La serie de Pedrito
Un país que aún se ríe de Narciso Serra por atreverse a tocar el piano en público no tiene cuerpo para tragarse a Tony Manero bailando sobre nuestra tumba
Sánchez se ha grabado una serie como Franco se hizo Raza y Leni Riefenstahl le hizo a Hitler El triunfo de la voluntad, pero pasado por la modernidad obsoleta de James Costos, el embajador de Obama en España que ahora hace negocios con la televisión y con el Gobierno sin demasiado recato.
Con el nombre provisional de Las cuatro estaciones, que suena a pizza precongelada, el engendro ha sido víctima de chirigotas preventivas que evolucionarán a escarnio total cuando alguien la proyecte, quizá en Calle 13, el canal de terror, o el Club Disney, el de los críos, si hasta a TVE le da alipori prestarse al masaje con final feliz.
La certeza de que Sánchez cree estar rodando El ala oeste de la Casa Blanca mientras todo el mundo ve Manolo y Benito no fue suficiente para que alguno de sus 800 asesores le disuadieran de la idea, quizá porque la mitad de ellos justifica su abultado estipendio público ejerciendo de coro rociero del presidente y la otra mitad, también. Si te pagan por aplaudir, aplaudes.
Mientras se aclara cómo es posible que el BOE publicara un convenio con una productora de televisión que ya llevaba meses disfrutando del contrato, lo que a buen seguro dará tardes de gloria a los pocos periodistas que indagamos en las cacicadas de Pedrito, el adelanto de la serie y su propia existencia ya permiten hacer algunas consideraciones.
La primera, que si Sánchez se cree Kennedy, su esposa se siente Jacqueline: el gozo que ambos muestran en el rostro en los escasos pasajes conocidos de esta Bonanza de pueblo evidencia que, por poca hierba que dejen a su paso y muy marrón que sea dirigir un país hasta hundirlo, ellos son felices y disfrutan de cada momento de oropeles, comodidades y lujos que ya tendrán de por vida.

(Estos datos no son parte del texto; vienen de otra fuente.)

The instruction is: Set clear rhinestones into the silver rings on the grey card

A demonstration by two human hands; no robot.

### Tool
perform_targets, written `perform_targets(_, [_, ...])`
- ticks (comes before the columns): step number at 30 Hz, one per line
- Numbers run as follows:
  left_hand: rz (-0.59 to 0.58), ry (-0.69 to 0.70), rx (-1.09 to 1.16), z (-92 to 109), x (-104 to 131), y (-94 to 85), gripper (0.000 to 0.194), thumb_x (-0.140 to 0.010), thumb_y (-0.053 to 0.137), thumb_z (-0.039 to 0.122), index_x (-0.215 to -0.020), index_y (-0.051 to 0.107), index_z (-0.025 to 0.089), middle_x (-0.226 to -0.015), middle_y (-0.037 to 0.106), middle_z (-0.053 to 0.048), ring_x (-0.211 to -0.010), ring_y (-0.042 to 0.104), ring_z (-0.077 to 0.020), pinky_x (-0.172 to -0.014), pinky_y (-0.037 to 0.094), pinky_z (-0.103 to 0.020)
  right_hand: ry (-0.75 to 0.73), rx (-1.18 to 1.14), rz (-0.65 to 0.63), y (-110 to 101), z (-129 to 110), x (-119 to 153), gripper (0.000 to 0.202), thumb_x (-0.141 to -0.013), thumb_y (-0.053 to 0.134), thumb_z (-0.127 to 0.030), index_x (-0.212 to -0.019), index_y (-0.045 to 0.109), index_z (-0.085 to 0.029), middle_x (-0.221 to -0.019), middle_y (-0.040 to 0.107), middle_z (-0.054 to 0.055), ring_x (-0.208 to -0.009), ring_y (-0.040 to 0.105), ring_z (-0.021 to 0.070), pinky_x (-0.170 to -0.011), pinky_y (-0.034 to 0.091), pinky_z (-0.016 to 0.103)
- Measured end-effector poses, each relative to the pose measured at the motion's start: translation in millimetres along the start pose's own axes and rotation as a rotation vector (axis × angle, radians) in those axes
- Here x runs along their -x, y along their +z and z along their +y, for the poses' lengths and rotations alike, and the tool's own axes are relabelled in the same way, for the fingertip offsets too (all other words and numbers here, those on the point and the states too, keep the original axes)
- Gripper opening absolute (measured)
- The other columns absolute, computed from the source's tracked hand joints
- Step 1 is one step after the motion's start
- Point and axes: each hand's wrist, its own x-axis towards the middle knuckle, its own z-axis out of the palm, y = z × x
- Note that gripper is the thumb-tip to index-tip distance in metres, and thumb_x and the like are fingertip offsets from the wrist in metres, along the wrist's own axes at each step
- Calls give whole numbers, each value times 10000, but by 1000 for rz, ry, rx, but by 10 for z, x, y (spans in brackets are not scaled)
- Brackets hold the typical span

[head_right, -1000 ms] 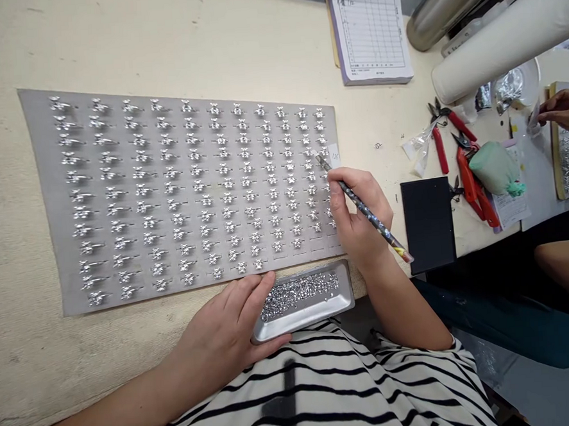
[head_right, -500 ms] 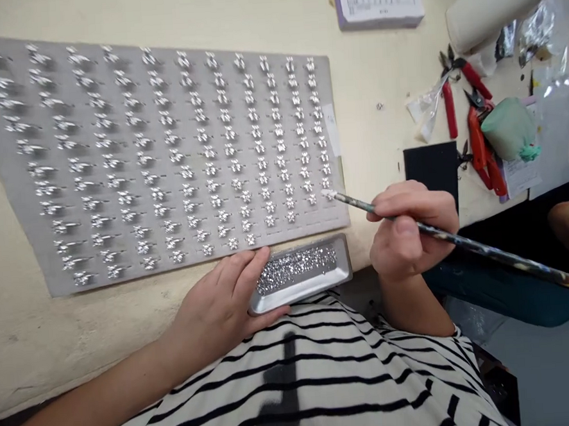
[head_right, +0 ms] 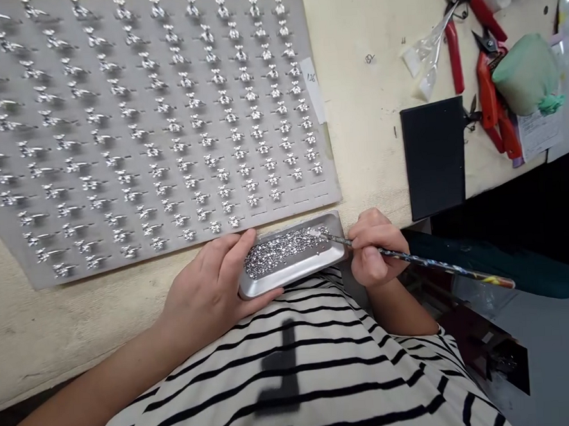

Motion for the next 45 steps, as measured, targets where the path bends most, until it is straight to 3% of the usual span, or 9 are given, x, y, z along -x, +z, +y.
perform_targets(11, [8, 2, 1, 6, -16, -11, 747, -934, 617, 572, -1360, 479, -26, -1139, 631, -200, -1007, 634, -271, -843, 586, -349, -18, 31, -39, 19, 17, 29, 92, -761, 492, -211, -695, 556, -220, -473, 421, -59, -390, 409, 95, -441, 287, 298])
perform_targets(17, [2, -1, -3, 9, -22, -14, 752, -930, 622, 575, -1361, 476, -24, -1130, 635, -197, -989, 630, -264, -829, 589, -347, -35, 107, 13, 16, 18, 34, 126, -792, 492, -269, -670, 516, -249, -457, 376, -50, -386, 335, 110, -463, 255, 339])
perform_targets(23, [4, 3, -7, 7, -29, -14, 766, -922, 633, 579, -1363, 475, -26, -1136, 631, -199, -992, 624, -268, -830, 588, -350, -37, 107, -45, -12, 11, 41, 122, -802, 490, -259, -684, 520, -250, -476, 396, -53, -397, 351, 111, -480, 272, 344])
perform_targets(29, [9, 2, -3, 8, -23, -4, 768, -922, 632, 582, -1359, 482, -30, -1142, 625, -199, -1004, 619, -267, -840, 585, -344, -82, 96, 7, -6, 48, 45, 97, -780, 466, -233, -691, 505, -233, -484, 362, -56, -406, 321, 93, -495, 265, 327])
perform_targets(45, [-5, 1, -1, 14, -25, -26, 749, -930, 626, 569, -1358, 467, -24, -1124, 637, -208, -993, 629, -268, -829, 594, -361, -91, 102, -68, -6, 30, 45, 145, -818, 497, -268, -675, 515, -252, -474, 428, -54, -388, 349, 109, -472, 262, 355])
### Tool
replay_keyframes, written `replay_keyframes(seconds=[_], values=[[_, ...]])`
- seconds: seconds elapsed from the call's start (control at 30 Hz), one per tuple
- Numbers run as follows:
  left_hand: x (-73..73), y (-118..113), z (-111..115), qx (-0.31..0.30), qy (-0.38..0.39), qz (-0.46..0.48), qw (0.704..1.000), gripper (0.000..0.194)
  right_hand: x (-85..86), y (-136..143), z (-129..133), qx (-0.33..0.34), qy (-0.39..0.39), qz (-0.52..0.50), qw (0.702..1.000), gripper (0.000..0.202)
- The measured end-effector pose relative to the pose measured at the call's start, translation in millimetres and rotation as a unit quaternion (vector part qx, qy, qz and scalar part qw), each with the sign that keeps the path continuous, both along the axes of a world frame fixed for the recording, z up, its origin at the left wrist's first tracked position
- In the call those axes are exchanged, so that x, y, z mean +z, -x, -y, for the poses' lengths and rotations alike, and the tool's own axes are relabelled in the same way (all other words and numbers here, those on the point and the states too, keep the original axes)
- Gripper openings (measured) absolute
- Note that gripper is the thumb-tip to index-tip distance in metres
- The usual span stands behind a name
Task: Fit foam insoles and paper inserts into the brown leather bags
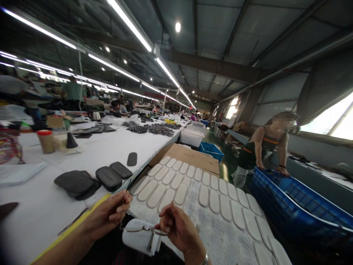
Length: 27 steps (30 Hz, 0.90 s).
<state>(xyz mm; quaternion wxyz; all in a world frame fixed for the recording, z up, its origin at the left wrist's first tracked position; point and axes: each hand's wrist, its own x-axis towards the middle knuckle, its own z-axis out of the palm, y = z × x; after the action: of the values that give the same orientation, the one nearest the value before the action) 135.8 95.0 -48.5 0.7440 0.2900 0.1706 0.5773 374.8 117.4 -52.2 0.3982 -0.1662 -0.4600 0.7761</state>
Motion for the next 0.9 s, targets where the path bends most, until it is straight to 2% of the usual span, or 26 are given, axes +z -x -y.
replay_keyframes(seconds=[0.1,0.23,0.37,0.53,0.67,0.77,0.9], values=[[-13.7,0,-8,0.010,0.024,0.006,1.000,0.017,0.1,1,1,-0.005,-0.012,0.009,1.000,0.038],[-33.3,-5,-15,-0.004,0.073,-0.001,0.997,0.022,-1.9,0,2,-0.005,0.020,-0.013,1.000,0.033],[-40.4,-8,-14,-0.049,0.092,-0.003,0.995,0.022,-5.9,-6,3,0.031,-0.002,-0.018,0.999,0.023],[-29.2,-2,-7,-0.093,0.064,-0.024,0.993,0.023,-6.3,-24,5,0.111,-0.066,0.082,0.988,0.027],[-15.8,-2,3,-0.052,0.048,-0.079,0.994,0.017,-2.8,-31,6,0.148,-0.078,0.143,0.976,0.037],[-5.0,-5,13,-0.056,0.013,-0.138,0.989,0.019,4.4,-25,10,0.082,-0.098,0.114,0.985,0.032],[12.7,-7,24,-0.031,-0.046,-0.171,0.984,0.024,20.1,-15,17,-0.064,-0.078,0.130,0.986,0.027]])
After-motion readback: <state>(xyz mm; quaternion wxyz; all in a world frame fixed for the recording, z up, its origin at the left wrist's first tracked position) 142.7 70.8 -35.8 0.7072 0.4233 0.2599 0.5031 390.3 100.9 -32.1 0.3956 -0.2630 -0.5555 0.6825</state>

Nada hacía presagiar que aquel mozo sin demasiadas luces y aquella joven criada en el sector del entretenimiento iban a hacerse millonarios, famosos y viajeros.
Y nadie puede reprocharles su incapacidad para disimular cómo hozan en ese sorprendente milagro del destino: el uno debería estar en los puestos de salida dudosa en las listas del PSOE en Alcorcón y la otra remodelando saunas, pero ahí les tienen saludando a Biden por su nombre de pila y recorriendo en helicóptero los 20 kilómetros que separan su casa del Falcon, no se vayan a aburrir yendo en coche oficial con chófer.
Y la otra consideración es menos subjetiva: tenemos a un presidente que cree merecerse una serie entera pero no considera necesario, por el contrario, someterse al Tribunal Constitucional, al Consejo de Transparencia, a la Audiencia Nacional, al Poder Judicial o a las ruedas de prensa sin preguntas teledirigidas.
La combinación de ego y de falta de escrúpulos que denota ese contraste perfila como nada a un personaje poseído por Narciso y Calígula a la vez, pero en el pecado está la penitencia.
Un país que aún se ríe de Narciso Serra por atreverse a tocar el piano en público en los buenos tiempos no tiene cuerpo para tragarse ahora, en los malos, a Tony Manero bailando sobre nuestra tumba.